Разгром | страница 23



И вот на короткой остановке Морис увидел сцену, о которой у него осталось воспоминание, как о полученной пощечине.

На краю дороги стоял уединенный дом, жилище бедного крестьянина, а за домом находился скудный клочок земли. Крестьянин не пожелал покинуть свою ниву: он был привязан всеми корнями к земле; он остался, не мог уйти, не оставив здесь частицы своей плоти. Он в изнеможении сидел на скамье в комнате с низким потолком и невидящими глазами смотрел на проходивших солдат, отступление которых предоставляло его урожай врагу. Рядом стояла его еще молодая жена с ребенком на руках, а другой малыш держался за ее юбку, и все трое плакали. Вдруг дверь распахнулась, и показалась бабка, глубокая старуха, высокого роста, худая; она яростно размахивала голыми руками, похожими на узловатые веревки. Ее седые волосы выбились из-под чепца, раззевались над тощей шеей, слова, которые она выкрикивала в бешенстве, застревали у нее в горле, и нельзя было их разобрать.

Сначала солдаты рассмеялись. Хорош вид у сумасшедшей старухи! Но потом до них донеслись слова. Старуха орала:

— Сволочи! Разбойники! Трусы! Трусы!

Она кричала все пронзительней, во всю глотку, бросая им в лицо ругательства, укоряя в трусости! Хохот утих, по рядам пронесся холод. Солдаты опустили головы, смотрели в сторону.

— Трусы! Трусы! Трусы!

Казалось, она вдруг выросла. Она предстала, худая, трагическая, в оборванном платье, водя рукой с запада на восток таким широким взмахом, что заполняла все небо.

— Трусы! Рейн не здесь!! Рейн там! Трусы, трусы!

Наконец солдаты двинулись дальше, и Морис, случайно взглянув на Жана, увидел, что его глаза полны слез. Мориса это потрясло; ему стало еще больней при мысли, что даже такие грубые люди, как Жан, почувствовали незаслуженное оскорбление, с которым приходилось мириться. Все будто рушилось в его бедной измученной голове; он не мог даже припомнить, как он дошел до стоянки.

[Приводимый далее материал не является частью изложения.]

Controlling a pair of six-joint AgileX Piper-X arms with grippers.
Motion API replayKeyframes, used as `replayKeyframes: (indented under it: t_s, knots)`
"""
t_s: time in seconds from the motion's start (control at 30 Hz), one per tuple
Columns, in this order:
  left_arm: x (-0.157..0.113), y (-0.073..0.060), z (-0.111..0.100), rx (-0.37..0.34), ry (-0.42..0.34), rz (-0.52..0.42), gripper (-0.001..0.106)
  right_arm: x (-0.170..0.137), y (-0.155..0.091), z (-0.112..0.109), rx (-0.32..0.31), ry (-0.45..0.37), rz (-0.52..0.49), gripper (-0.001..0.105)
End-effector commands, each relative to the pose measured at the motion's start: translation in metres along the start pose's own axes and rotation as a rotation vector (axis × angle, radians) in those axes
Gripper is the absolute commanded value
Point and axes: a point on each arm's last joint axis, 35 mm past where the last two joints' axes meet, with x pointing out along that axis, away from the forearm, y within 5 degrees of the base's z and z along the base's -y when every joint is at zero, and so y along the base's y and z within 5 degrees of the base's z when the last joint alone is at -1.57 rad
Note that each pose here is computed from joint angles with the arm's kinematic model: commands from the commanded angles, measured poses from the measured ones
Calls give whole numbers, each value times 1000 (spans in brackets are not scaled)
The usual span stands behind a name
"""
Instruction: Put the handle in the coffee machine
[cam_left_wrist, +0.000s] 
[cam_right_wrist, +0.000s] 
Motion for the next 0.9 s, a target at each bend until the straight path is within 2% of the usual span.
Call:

7-му корпусу понадобился целый день, чтобы пройти двадцать три километра от Данмари до Бельфора. И только к ночи войска наконец расположились бивуаком у стен крепости, в том самом месте, откуда вышли четыре дня назад, отправляясь навстречу врагу. Хотя было поздно и все очень устал, солдаты во что бы то ни стало захотели развести огонь и приготовить похлебку. С тех пор как выступили, они наконец в первый раз могли отведать горячего. У огней, в прохладе и темноте, они уткнулись носом в котелки; уже слышалось удовлетворенное ворчание, как вдруг по всему лагерю пронесся поразительный слух. Одна за другой прибыли две новые депеши: пруссаки не перешли Рейн под Маркольсгеймом, и в Гунинге, нет ни одного пруссака. Переход через Рейн под Маркольсгеймом, понтонный мост, наведенный при свете больших электрических фонарей, — все эти тревожные рассказы оказались только кошмаром, необъяснимой галлюцинацией шельштадтского префекта. А что касается корпуса, угрожающего Гунингу, пресловутого шварцвальдского корпуса, перед которым трепетал Эльзас, то он состоит только из ничтожного вюртембергского отряда, двух батальонов и одного эскадрона; но их ловкая тактика, марши, контрмарши, неожиданные, внезапные появления вызвали уверенность, что у врага от тридцати до сорока тысяч солдат. И подумать, что еще утром мы чуть не взорвали мост в Данмари! На целых двадцать миль богатая область опустошена без всякой причины, от нелепейшего страха; и при воспоминании обо всем, что они видели в тот злосчастный день, когда жители бежали, обезумев, угоняя скот в горы, когда вереница повозок, нагруженных мебелью, тянулась в город среди толпы женщин и детей, солдаты возмущались, и кричали, и горько смеялись.